Three-dimensional printing models have been proven to be a useful tool in reconstructive surgery, maxillofacial surgery, neurosurgery, orthopedics, and cardiovascular surgery6,7,8. In recent years, 3Dp models have gradually been adopted in vascular surgery, especially for cases of AAA and TADA.

Compared with conventional CT scans, 3Dp models enable greater direct visibility of the aneurysm. In challenging cases of AAA and TADA, both CT scans and CT three-dimensional reconstructions minimally present the precise anatomic condition of the aorta5. In terms of demonstrating the spatial relations between aorta and the branches and visceral arteries, 3Dp models have an incomparable advantage over conventional auxiliary examinations. In our study, it was easy to reveal that the anatomical parameters were measured more exactly, and as we know, these data are crucial for enabling surgeons to make optimal surgical plans and select suitable stents9, 10.

Furthermore, SS can be performed before surgery based on the 3Dp model. SS in a 3Dp model could guide surgeons in the selection of the appropriate approach, which is important in time-saving. Moreover, SS ensures the avoidance of obstacles in the use of the guidewire, especially in the true lumen of TADA. For example, in case 2, although the proximal landing zone was sufficient (30 mm), stress-strain might have resulted in the formation of a new lesion or the reverse extension of the dissection according to the virtual simulation before surgery11. Therefore, we decided to adopt the “chimney” technique to reduce the stress-strain at the arch site rather than the direct deployment. This technique may be extremely beneficial for patient’s short and long-term prognosis.

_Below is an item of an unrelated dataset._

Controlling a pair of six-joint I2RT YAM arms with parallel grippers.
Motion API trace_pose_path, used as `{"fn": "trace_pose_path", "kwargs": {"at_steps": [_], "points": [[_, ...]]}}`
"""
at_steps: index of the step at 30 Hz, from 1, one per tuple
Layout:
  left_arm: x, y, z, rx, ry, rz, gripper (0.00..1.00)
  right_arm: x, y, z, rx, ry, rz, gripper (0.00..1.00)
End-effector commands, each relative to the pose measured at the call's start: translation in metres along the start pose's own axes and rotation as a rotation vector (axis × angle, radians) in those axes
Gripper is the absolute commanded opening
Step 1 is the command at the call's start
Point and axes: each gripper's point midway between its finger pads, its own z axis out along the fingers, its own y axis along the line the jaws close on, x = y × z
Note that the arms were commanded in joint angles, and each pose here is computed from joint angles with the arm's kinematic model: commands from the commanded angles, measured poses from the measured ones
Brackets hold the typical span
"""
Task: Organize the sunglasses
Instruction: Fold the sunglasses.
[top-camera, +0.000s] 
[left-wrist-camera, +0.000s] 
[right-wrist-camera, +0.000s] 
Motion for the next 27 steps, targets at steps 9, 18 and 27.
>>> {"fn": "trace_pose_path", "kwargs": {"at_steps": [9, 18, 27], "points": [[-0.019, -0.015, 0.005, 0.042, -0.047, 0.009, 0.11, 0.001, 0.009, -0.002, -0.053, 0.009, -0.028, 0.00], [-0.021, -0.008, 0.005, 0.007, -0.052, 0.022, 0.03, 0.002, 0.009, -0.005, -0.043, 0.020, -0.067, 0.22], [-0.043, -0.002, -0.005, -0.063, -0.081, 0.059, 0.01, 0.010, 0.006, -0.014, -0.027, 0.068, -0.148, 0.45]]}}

Unfortunately, there are no case-control studies that confirm that this preoperative evaluation system is effective. Currently, we are rebuilding images of all our complex aortic cases according to previous clinical data and analyzing stress conditions to identify the patients whose surgical plans seemed unreasonable given the current mechanical perspective. Moreover, we are comparing the prognoses of these patients with those of other patients. We believe that imminent results will effectively prove that this evaluation system works. Simultaneously, preoperative 3Dp models and SSs become routine evaluation methods for challenging cases, such as the treatment of thoracoabdominal aneurysms with fenestration covered stents, which can be customized according to 3D models and SS before surgery.

In conclusion, this preoperative evaluation system including 3Dp model, SS and virtual simulation could help surgeons to decide optimal plans, especially in difficult cases.